Aim of the exercise: Quote every line from the top of the listing down to and including the line that contains "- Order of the".

Available data:
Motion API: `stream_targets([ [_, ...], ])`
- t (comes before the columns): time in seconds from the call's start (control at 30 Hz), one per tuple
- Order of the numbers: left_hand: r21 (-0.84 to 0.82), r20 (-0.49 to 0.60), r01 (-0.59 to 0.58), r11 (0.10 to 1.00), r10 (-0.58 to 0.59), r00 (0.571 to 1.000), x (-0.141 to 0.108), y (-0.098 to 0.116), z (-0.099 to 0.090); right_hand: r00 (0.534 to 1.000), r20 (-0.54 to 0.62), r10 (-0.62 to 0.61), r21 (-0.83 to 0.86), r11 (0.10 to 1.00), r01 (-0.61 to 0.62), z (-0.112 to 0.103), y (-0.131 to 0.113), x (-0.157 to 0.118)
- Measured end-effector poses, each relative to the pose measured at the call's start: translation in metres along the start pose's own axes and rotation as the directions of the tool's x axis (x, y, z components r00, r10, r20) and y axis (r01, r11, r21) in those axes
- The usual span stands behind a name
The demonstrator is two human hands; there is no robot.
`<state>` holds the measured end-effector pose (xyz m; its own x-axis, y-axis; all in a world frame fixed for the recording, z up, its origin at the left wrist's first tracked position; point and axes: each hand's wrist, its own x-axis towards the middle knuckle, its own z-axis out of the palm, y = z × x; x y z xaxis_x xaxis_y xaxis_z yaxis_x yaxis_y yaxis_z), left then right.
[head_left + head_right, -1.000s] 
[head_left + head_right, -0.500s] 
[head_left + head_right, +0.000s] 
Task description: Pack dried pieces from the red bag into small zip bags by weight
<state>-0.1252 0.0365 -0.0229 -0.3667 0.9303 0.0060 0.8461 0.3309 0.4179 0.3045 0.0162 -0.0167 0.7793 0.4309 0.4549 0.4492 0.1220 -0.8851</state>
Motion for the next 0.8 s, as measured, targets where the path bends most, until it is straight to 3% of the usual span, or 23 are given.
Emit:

Solution:
Motion API: `stream_targets([ [_, ...], ])`
- t (comes before the columns): time in seconds from the call's start (control at 30 Hz), one per tuple
- Order of the numbers: left_hand: r21 (-0.84 to 0.82), r20 (-0.49 to 0.60), r01 (-0.59 to 0.58), r11 (0.10 to 1.00), r10 (-0.58 to 0.59), r00 (0.571 to 1.000), x (-0.141 to 0.108), y (-0.098 to 0.116), z (-0.099 to 0.090); right_hand: r00 (0.534 to 1.000), r20 (-0.54 to 0.62), r10 (-0.62 to 0.61), r21 (-0.83 to 0.86), r11 (0.10 to 1.00), r01 (-0.61 to 0.62), z (-0.112 to 0.103), y (-0.131 to 0.113), x (-0.157 to 0.118)

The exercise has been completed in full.